Этот концерт можно было считать молитвой перед ужином. Настоящий мальчишник начинался в Мемориальном зале, где томимых жаждой первокурсников ожидали триста кегов[45] пива.

Конечно, за ребятами присматривали: на мероприятии присутствовали четверо деканов, а также все прокторы и десять представителей полиции кампуса. Копы были достаточно сообразительными и надели дождевики, впоследствии сильно им пригодившиеся.

Вскоре весь пол Мемориального зала, в котором прошло столько торжественных университетских мероприятий, был залит пивом. То и дело затевались драки. Прокторов, пытавшихся помирить хулиганов, грубо отталкивали и швыряли на липкий пол.

Наблюдая за безумствующей толпой, Тед Ламброс отказывался верить своим глазам. И это будущие сильные мира сего?

В этот момент его позвали.

– Эй, Ламброс! – заорал кто-то. – Да ты трезв как стеклышко!

Это был Кен О’Брайен, учившийся вместе с ним в Латинской школе Кембриджа – мокрый и пьяный в дымину.

Не успел Тед ответить, как ему на голову что-то вылили. Крещение пивом. Жидкость медленно стекала по его лучшему пиджаку из твида. Разозлившись, Тед бросился на Кена и двинул ему прямо в челюсть, но при этом сам поскользнулся, грохнувшись на пол. Точнее, в лужу пива, в которую теперь превратился пол.

Он больше не мог это терпеть. Хотя О’Брайен, повалившийся на колени от удара, вполне по-дружески предлагал продолжить потасовку, Тед с тяжелым сердцем выбежал вон из Мемориального зала. И ни разу не обернулся.


Ежегодный конкурсный концерт оркестра Гарварда-Рэдклиффа проводится для того, чтобы определить самого талантливого солиста университета.
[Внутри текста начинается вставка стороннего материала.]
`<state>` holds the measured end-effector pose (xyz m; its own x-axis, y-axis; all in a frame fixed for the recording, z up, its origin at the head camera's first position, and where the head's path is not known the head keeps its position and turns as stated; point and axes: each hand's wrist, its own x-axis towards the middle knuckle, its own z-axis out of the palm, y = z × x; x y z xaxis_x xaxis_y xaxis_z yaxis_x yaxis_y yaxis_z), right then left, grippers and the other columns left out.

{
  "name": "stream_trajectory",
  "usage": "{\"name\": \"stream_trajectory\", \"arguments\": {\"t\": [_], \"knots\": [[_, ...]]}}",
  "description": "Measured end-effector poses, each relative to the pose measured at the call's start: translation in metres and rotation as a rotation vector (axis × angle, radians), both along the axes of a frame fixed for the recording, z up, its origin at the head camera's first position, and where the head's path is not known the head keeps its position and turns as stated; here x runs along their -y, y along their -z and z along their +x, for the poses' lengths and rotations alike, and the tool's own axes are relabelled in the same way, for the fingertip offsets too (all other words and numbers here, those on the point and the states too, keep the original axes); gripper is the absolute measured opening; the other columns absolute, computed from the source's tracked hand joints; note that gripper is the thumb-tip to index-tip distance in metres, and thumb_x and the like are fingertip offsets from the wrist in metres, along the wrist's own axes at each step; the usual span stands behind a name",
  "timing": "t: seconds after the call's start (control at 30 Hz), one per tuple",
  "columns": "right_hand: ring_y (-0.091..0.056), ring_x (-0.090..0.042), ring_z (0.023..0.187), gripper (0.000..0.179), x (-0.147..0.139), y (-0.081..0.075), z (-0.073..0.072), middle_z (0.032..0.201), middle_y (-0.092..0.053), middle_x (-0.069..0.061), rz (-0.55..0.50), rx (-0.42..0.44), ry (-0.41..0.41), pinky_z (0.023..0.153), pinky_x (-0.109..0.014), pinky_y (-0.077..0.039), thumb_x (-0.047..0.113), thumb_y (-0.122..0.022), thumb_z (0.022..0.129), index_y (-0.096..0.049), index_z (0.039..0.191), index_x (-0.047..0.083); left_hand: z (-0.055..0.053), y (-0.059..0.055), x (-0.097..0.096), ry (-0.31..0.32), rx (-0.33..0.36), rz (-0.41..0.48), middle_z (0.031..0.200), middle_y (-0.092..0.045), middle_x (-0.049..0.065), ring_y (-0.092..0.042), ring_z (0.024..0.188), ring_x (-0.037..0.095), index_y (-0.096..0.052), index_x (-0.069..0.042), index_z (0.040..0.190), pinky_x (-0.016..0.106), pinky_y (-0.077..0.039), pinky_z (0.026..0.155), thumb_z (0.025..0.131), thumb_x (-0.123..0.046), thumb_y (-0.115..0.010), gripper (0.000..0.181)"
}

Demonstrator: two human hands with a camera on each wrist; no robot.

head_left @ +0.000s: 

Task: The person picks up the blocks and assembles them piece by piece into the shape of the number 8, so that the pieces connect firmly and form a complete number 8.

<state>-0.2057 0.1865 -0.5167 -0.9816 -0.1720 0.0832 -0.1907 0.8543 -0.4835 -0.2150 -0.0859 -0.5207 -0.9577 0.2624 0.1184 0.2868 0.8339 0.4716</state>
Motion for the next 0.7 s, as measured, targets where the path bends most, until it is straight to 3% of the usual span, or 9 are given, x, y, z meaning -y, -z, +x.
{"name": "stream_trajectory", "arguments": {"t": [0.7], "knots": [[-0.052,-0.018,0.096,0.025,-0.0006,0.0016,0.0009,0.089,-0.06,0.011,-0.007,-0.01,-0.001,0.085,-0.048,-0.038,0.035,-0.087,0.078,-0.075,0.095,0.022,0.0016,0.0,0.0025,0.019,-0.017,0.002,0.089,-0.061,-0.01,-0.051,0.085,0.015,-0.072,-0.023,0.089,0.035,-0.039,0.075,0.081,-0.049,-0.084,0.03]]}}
Состязание проходит зимой, дабы лауреат, обычно старшекурсник или студент последнего курса, смог принять участие в весеннем выступлении оркестра.

Но всегда находятся торопыги, желающие попасть в конкурс уже на первом году обучения. И Дону Левенштейну, директору оркестра, с тактичностью истинного дипломата приходилось отговаривать их от публичного позора.

Однако первокурсника, который пришел к нему сегодня, тощего рыжего очкарика, разубедить оказалось не так-то просто.

– Послушайте, – слегка снисходительно обратился к нему Левенштейн, – большинство наших солистов в дальнейшем продолжают профессиональную карьеру. Уверен, что в школьном оркестре вас считали звездой…

– Я уже профессионал, – перебил его Дэнни Росси, выпускник 1958 года.

– Ладно, ладно, не волнуйтесь так сильно. Просто в нашем конкурсе невероятно жесткий отбор.

– Знаю, – ответил Дэнни. – Если я окажусь не на уровне, это будет моя проблема.

– Что ж, давайте разберемся прямо сейчас. Пойдемте вниз, я вас прослушаю.


Вернувшись назад примерно через час, Дональд Левенштейн пребывал в состоянии легкого шока. Сюзан Водсворт, его заместитель, уже была на месте. Когда Дон зашел в кабинет и плюхнулся за свой стол, она подняла взгляд.

– Сюзи, я только что слушал будущего победителя этого года. Говорю тебе, этот первокурсник Росси просто гений.

В этот момент вошел восхваляемый им студент.

– Спасибо, что уделили мне время, – поблагодарил Дэнни. – Надеюсь, вы сочтете меня достойным участия в конкурсе.

– Здравствуй, – откликнулась вместо Левенштейна студентка Рэкдлиффа. – Я Сюзи Водсворт, замдиректора оркестра.

– Э-э, рад познакомиться. – Он надеялся, что она не заметила, как он таращился на нее из-за очков.

– Думаю, это здорово, что в нынешнем году у нас на конкурсе будет первокурсник, – радостно сказала она.

– Ну, может, в итоге я просто выставлю себя на посмешище, – скромно ответил он.

– Сомневаюсь. – Сюзи одарила его улыбкой. – Дон говорит, что вы очень талантливы.